[What you should do] Except for the images, repeat the entries below word for word.

[Supplied data]
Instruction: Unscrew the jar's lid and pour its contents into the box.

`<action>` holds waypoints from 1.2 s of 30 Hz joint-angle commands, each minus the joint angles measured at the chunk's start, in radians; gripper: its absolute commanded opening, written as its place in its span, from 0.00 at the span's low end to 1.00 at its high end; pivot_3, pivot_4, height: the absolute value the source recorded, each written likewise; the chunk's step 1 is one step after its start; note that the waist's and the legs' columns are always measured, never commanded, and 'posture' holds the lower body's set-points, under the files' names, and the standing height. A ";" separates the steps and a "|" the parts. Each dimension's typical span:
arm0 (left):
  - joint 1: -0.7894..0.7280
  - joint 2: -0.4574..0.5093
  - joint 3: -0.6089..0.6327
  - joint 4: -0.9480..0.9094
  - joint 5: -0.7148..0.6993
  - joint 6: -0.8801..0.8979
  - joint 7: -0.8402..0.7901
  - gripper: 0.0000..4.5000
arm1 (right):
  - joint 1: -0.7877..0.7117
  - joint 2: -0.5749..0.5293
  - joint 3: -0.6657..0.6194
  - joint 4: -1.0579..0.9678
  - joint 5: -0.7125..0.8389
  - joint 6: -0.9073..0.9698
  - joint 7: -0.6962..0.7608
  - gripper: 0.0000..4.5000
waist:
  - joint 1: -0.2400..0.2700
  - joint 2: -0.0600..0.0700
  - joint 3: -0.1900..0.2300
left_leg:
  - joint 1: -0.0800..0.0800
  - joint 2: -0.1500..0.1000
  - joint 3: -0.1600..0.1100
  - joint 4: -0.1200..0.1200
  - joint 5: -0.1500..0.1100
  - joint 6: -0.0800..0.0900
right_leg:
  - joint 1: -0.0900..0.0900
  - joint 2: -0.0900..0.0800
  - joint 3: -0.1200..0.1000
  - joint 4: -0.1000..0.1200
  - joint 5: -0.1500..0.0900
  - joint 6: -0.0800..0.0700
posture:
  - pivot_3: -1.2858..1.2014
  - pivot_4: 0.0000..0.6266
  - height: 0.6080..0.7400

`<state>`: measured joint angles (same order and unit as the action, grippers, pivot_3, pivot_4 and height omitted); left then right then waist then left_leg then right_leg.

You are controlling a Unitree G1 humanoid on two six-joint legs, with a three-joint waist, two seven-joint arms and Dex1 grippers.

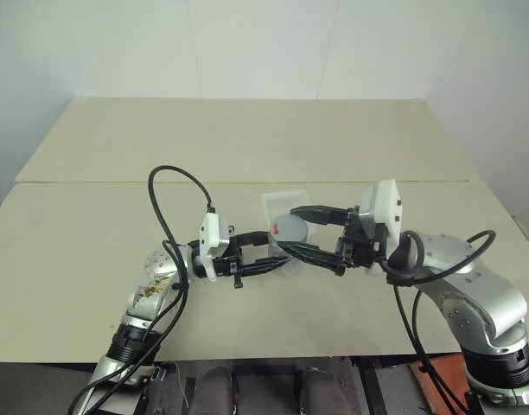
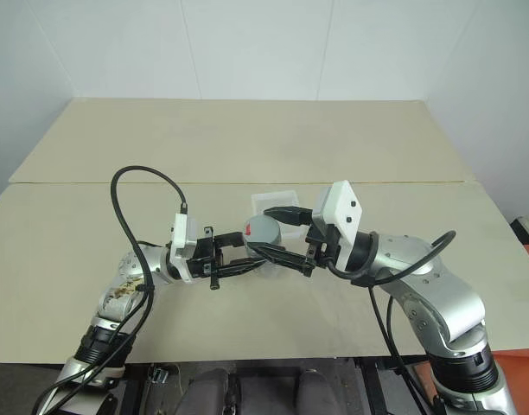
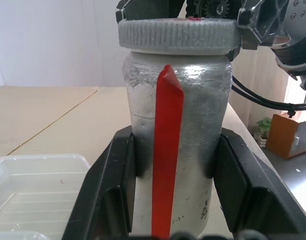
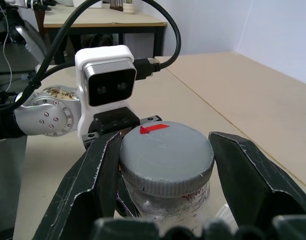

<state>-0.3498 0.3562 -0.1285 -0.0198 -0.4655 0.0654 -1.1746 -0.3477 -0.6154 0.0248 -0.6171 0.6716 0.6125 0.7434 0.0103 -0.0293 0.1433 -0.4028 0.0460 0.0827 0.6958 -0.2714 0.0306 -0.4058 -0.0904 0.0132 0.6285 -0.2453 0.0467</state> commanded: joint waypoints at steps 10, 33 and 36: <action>-0.005 0.020 -0.004 -0.006 0.023 -0.044 -0.019 0.41 | -0.029 0.006 -0.041 -0.001 0.025 -0.016 -0.002 0.61 | 0.000 0.000 0.000 | 0.000 0.000 0.000 0.000 0.000 0.000 | 0.000 0.000 0.000 0.000 0.000 0.000 | 0.52 0.24 1.00; -0.028 0.065 -0.033 0.031 0.094 -0.123 -0.049 0.41 | -0.034 -0.007 -0.084 0.032 0.110 0.033 -0.006 0.61 | 0.000 0.000 0.000 | 0.000 0.000 0.000 0.000 0.000 0.000 | 0.000 0.000 0.000 0.000 0.000 0.000 | 0.52 0.24 1.00; -0.026 0.067 -0.033 0.032 0.098 -0.129 -0.054 0.41 | -0.036 -0.002 -0.098 0.042 0.141 0.051 -0.012 0.61 | 0.001 0.000 0.000 | 0.000 0.000 0.000 0.000 0.000 0.000 | 0.000 0.000 0.000 0.000 0.000 0.000 | 0.52 0.24 1.00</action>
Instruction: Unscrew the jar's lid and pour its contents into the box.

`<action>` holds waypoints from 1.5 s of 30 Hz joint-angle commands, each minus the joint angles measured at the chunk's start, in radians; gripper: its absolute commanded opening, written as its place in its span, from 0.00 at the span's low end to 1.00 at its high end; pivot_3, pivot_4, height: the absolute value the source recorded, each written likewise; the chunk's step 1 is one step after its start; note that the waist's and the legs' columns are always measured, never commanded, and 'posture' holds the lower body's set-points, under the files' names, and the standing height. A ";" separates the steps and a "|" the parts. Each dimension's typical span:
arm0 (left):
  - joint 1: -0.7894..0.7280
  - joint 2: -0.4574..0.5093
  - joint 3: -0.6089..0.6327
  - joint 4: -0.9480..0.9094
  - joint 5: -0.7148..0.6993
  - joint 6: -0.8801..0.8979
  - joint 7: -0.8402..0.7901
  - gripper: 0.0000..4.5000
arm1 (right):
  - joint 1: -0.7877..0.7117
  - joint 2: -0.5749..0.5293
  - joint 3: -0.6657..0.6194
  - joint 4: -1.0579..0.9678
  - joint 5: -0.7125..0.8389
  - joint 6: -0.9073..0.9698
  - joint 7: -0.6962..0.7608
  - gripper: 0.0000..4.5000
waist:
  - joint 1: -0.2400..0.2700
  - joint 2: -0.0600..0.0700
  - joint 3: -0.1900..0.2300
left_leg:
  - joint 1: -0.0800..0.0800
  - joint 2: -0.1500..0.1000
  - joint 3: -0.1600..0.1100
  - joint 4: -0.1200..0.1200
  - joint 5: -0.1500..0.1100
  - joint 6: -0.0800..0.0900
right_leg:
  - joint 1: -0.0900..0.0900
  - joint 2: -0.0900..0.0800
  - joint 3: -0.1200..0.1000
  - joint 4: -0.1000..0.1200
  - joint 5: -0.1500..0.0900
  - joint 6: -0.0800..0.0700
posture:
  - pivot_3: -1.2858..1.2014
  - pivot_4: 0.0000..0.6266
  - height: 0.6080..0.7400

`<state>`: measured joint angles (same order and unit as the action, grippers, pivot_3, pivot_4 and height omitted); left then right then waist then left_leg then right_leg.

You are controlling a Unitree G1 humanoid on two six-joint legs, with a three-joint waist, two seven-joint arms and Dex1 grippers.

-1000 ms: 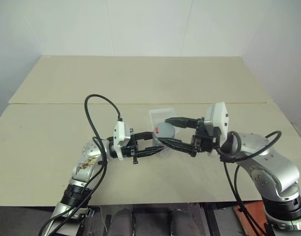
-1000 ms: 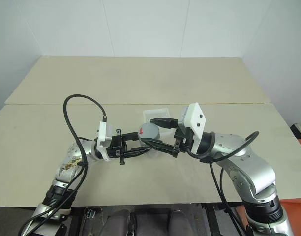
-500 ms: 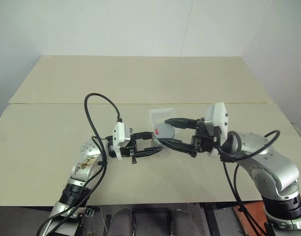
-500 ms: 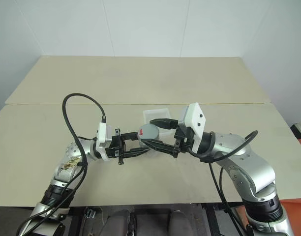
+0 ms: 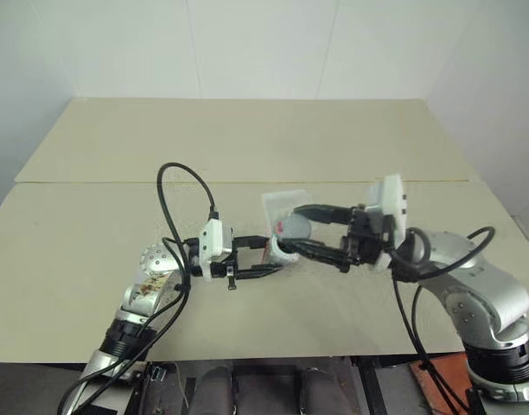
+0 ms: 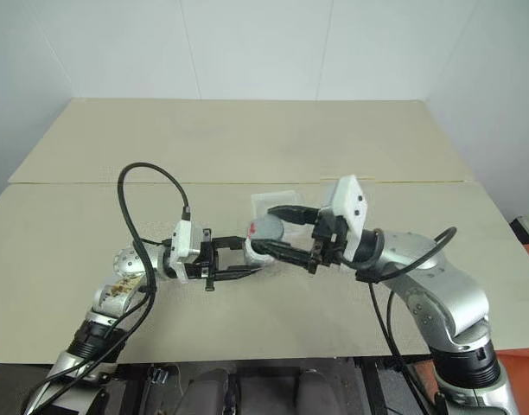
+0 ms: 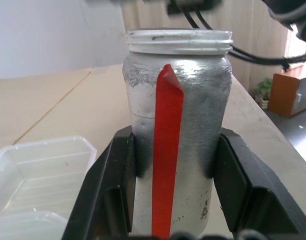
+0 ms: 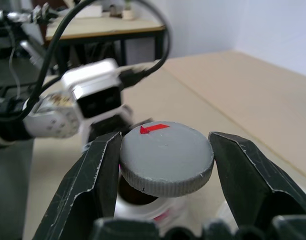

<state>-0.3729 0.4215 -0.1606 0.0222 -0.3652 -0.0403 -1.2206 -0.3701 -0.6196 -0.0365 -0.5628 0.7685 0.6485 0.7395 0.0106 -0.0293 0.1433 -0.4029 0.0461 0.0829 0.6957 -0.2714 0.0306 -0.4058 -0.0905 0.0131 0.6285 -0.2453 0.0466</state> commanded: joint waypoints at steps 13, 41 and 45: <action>0.020 0.020 0.100 -0.052 -0.089 0.047 0.032 0.41 | 0.158 -0.071 -0.229 -0.046 0.048 -0.004 -0.045 0.61 | 0.004 0.000 0.000 | -0.001 0.000 -0.001 0.000 0.000 0.000 | 0.000 -0.001 -0.001 -0.001 0.000 0.000 | 0.52 0.24 1.00; -0.219 0.116 0.187 0.265 0.047 -0.016 0.119 0.41 | 0.553 0.051 -0.152 0.072 -0.433 -0.077 -0.318 0.82 | 0.003 0.000 0.000 | -0.001 -0.001 0.002 0.000 0.000 0.000 | 0.000 0.000 0.000 0.000 0.000 0.000 | 0.52 0.24 1.00; -0.231 0.109 0.188 0.283 0.049 -0.034 0.123 0.41 | 0.582 0.015 -0.142 0.017 -0.484 -0.097 -0.311 1.00 | 0.001 0.000 0.000 | -0.001 -0.001 0.002 0.000 0.000 0.000 | 0.000 0.000 0.000 0.000 0.000 0.000 | 0.52 0.24 1.00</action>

[Solution for this problem]
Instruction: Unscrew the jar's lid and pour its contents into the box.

`<action>` holds waypoints from 1.2 s of 30 Hz joint-angle commands, each minus the joint angles measured at the chunk's start, in radians; gripper: its absolute commanded opening, written as its place in its span, from 0.00 at the span's low end to 1.00 at its high end; pivot_3, pivot_4, height: the absolute value the source recorded, each written likewise; the chunk's step 1 is one step after its start; note that the waist's and the legs' columns are always measured, never commanded, and 'posture' holds the lower body's set-points, under the files' names, and the standing height. A ";" separates the steps and a "|" the parts. Each dimension's typical span:
arm0 (left):
  - joint 1: -0.7894..0.7280
  - joint 2: -0.4574..0.5093
  - joint 3: -0.6089..0.6327
  - joint 4: -0.9480..0.9094
  - joint 5: -0.7148..0.6993
  - joint 6: -0.8801..0.8979
  - joint 7: -0.8402..0.7901
  - gripper: 0.0000..4.5000
arm1 (right):
  - joint 1: -0.7877..0.7117
  - joint 2: -0.5749..0.5293
  - joint 3: -0.6657..0.6194
  - joint 4: -1.0579..0.9678
  - joint 5: -0.7125..0.8389
  - joint 6: -0.9073..0.9698
  - joint 7: -0.6962..0.7608
  - gripper: 0.0000..4.5000
waist:
  - joint 1: -0.2400..0.2700
  - joint 2: -0.0600..0.0700
  - joint 3: -0.1900..0.2300
left_leg:
  - joint 1: -0.0800..0.0800
  - joint 2: -0.1500..0.1000
  - joint 3: -0.1600..0.1100
  - joint 4: -0.1200..0.1200
  - joint 5: -0.1500..0.1100
  - joint 6: -0.0800..0.0900
right_leg:
  - joint 1: -0.0900..0.0900
  - joint 2: -0.0900..0.0800
  - joint 3: -0.1200..0.1000
  - joint 4: -0.1000..0.1200
  - joint 5: -0.1500..0.0900
  - joint 6: -0.0800..0.0700
posture:
  - pivot_3: -1.2858..1.2014
  - pivot_4: 0.0000..0.6266
  - height: 0.6080..0.7400

`<state>`: measured joint angles (same order and unit as the action, grippers, pivot_3, pivot_4 and height omitted); left then right then waist then left_leg then right_leg.

You are controlling a Unitree G1 humanoid on two six-joint legs, with a three-joint waist, two seven-joint arms and Dex1 grippers.


<state>-0.3498 0.3562 -0.1285 -0.0198 -0.4655 0.0654 -1.1746 -0.3477 -0.6154 0.0248 -0.6171 0.6716 0.6125 0.7434 0.0103 -0.0293 0.1433 -0.4028 0.0460 0.0827 0.6958 -0.2714 0.0306 -0.4058 -0.0904 0.0132 0.6285 -0.2453 0.0467</state> commanded: joint waypoints at steps 10, 33 and 36: <action>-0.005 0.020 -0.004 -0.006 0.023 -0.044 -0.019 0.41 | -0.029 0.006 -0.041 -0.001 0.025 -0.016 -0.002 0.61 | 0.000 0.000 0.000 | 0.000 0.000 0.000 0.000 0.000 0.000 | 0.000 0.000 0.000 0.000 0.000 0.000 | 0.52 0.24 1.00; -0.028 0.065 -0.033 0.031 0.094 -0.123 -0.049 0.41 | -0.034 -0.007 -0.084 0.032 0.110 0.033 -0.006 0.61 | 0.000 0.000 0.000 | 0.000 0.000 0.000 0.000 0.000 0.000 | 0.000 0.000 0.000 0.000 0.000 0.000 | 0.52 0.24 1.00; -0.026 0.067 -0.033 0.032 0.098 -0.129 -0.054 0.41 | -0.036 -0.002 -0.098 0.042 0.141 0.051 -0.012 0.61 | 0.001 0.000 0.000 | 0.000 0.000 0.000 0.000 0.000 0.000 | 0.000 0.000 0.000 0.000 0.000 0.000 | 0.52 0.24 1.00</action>
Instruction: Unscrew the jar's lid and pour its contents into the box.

`<action>` holds waypoints from 1.5 s of 30 Hz joint-angle commands, each minus the joint angles measured at the chunk's start, in radians; gripper: its absolute commanded opening, written as its place in its span, from 0.00 at the span's low end to 1.00 at its high end; pivot_3, pivot_4, height: the absolute value the source recorded, each written likewise; the chunk's step 1 is one step after its start; note that the waist's and the legs' columns are always measured, never commanded, and 'posture' holds the lower body's set-points, under the files' names, and the standing height. A ";" separates the steps and a "|" the parts. Each dimension's typical span:
arm0 (left):
  - joint 1: -0.7894..0.7280
  - joint 2: -0.4574..0.5093
  - joint 3: -0.6089..0.6327
  - joint 4: -0.9480..0.9094
  - joint 5: -0.7148..0.6993
  - joint 6: -0.8801..0.8979
  - joint 7: -0.8402..0.7901
  - gripper: 0.0000..4.5000
arm1 (right):
  - joint 1: -0.7877..0.7117
  - joint 2: -0.5749..0.5293
  - joint 3: -0.6657..0.6194
  - joint 4: -1.0579..0.9678
  - joint 5: -0.7125..0.8389
  - joint 6: -0.9073..0.9698
  - joint 7: -0.6962..0.7608
  - gripper: 0.0000..4.5000
waist:
  - joint 1: -0.2400..0.2700
  - joint 2: -0.0600..0.0700
  - joint 3: -0.1900..0.2300
left_leg:
  - joint 1: -0.0800..0.0800
  - joint 2: -0.1500..0.1000
  - joint 3: -0.1600..0.1100
  - joint 4: -0.1200..0.1200
  - joint 5: -0.1500..0.1100
  - joint 6: -0.0800..0.0900
right_leg:
  - joint 1: -0.0900..0.0900
  - joint 2: -0.0900..0.0800
  - joint 3: -0.1200..0.1000
  - joint 4: -0.1000..0.1200
  - joint 5: -0.1500..0.0900
  - joint 6: -0.0800..0.0700
posture:
  - pivot_3: -1.2858..1.2014
  - pivot_4: 0.0000..0.6266
  - height: 0.6080..0.7400

`<state>`: measured joint angles (same order and unit as the action, grippers, pivot_3, pivot_4 and height omitted); left then right then waist then left_leg then right_leg.

You are controlling a Unitree G1 humanoid on two six-joint legs, with a three-joint waist, two seven-joint arms and Dex1 grippers.

-1000 ms: 
-1000 ms: 
-500 ms: 
-500 ms: 
+0 ms: 
+0 ms: 
+0 ms: 
+0 ms: 

<state>-0.3729 0.4215 -0.1606 0.0222 -0.3652 -0.0403 -1.2206 -0.3701 -0.6196 -0.0365 -0.5628 0.7685 0.6485 0.7395 0.0106 -0.0293 0.1433 -0.4029 0.0461 0.0829 0.6957 -0.2714 0.0306 -0.4058 -0.0905 0.0131 0.6285 -0.2453 0.0466</state> commanded: joint waypoints at steps 13, 41 and 45: <action>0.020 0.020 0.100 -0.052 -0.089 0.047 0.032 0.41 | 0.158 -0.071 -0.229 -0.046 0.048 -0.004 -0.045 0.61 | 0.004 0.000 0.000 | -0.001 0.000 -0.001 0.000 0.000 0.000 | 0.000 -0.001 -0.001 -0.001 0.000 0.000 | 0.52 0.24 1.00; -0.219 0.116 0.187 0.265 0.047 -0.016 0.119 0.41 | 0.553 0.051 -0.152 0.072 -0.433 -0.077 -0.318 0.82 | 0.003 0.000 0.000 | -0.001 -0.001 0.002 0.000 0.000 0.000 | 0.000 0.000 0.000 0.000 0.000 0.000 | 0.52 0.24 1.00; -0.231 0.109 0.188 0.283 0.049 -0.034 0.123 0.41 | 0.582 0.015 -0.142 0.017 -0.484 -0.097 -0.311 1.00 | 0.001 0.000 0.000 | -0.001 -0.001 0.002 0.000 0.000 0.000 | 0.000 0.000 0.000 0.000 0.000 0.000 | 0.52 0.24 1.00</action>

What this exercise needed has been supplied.